Rolling for Initiative is a weekly column by Scott Thorne, PhD, owner of Castle Perilous Games & Books in Carbondale, Illinois and instructor in marketing at Southeast Missouri State University.  In this special Gifts Week column, Scott Thorne gives us his top four games for the holidays.

Since ICv2 is focusing on gift ideas this week (Already?  Geez, we haven’t even celebrated Halloween Comicfest yet and I still have to hang my Thanksgiving decorations.  Sometimes I wonder if anyone even decorates their house for Thanksgiving anymore).  Anyhow, here are four items I think will be sought after this holiday season.  Always remember, these are opinions based on my store and observations.  Your mileage may vary:

KeyForge, KeyForge, KeyForge, KeyForge (did I emphasize that enough?)
Coming out just before Thanksgiving, I have not seen this level of interest in a new game prior to its release in a long time.  The popularity of the new Transformer TCG has impressed me but even that did not get any interest until just before it hit our shelves (and, since that seems to be the way of retailing, we are still waiting on some form of organized play program for the game WOTC).  We are getting people coming in now, a month before the release, asking to play with the set of demo decks we got from Alliance and Fantasy Flight Games.  I have not seen that level of interest in a game, prior to release, in years.  Further, the players who have tried it have all said they really enjoyed it.  Given that Fantasy Flight already has a Pre-launch and a Launch event scheduled, as well as Organized play kits and a retailer locater up and running, I expect to see quite good sales of both starter sets and single decks in November and December.

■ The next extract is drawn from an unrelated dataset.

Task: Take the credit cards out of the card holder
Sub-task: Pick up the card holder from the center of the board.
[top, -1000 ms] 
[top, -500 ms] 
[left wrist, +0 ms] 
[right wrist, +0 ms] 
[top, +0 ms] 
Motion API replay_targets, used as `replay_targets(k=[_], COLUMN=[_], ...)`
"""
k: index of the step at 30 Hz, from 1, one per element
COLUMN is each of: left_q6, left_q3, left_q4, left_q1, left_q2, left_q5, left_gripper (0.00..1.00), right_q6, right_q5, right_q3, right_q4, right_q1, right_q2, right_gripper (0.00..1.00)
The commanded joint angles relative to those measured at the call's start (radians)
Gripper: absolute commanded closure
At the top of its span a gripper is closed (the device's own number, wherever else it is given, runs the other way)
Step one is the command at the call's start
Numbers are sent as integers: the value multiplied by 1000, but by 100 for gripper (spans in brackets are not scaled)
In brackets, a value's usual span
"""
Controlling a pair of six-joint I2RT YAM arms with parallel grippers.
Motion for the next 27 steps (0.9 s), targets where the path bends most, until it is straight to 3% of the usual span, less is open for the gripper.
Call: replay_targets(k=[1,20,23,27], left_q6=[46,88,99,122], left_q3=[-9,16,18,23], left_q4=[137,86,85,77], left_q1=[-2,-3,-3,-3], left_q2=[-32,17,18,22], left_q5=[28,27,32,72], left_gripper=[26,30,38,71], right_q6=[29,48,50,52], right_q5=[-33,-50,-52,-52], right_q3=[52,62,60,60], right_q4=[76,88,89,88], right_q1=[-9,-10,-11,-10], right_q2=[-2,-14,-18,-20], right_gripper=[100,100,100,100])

I am concerned about Fantasy Flight’s track record of running out of hot and desirable products during November and December.  I did not see that problem with the company last year, but it really hurt sales in 2016 and 2015.  Hopefully, FFG has enough back stock of product available to supply reorders over the holidays, otherwise I foresee great initial sales of the game, followed by weeks of wailing from customers and retailers if we cannot restock the game.

Betrayal Legacy and Gloomhaven
Gloomhaven has proven a hot seller for the past two years, moreso, I think, because of the scarcity of the game rather than the actual gameplay.  The Founders of Gloomhaven game arrived a few weeks ago to a resounding "Meh" (of course, it would have helped significantly if the graphic designer had emphasized the "Gloomhaven" on the cover, rather than the "Founders").  Gloomhaven still can command a 10 to 20% premium over MSRP, even at most online sellers.  If Cephalofair Games manages to get another shipment through distribution in time for the holidays, I expect it to do quite well.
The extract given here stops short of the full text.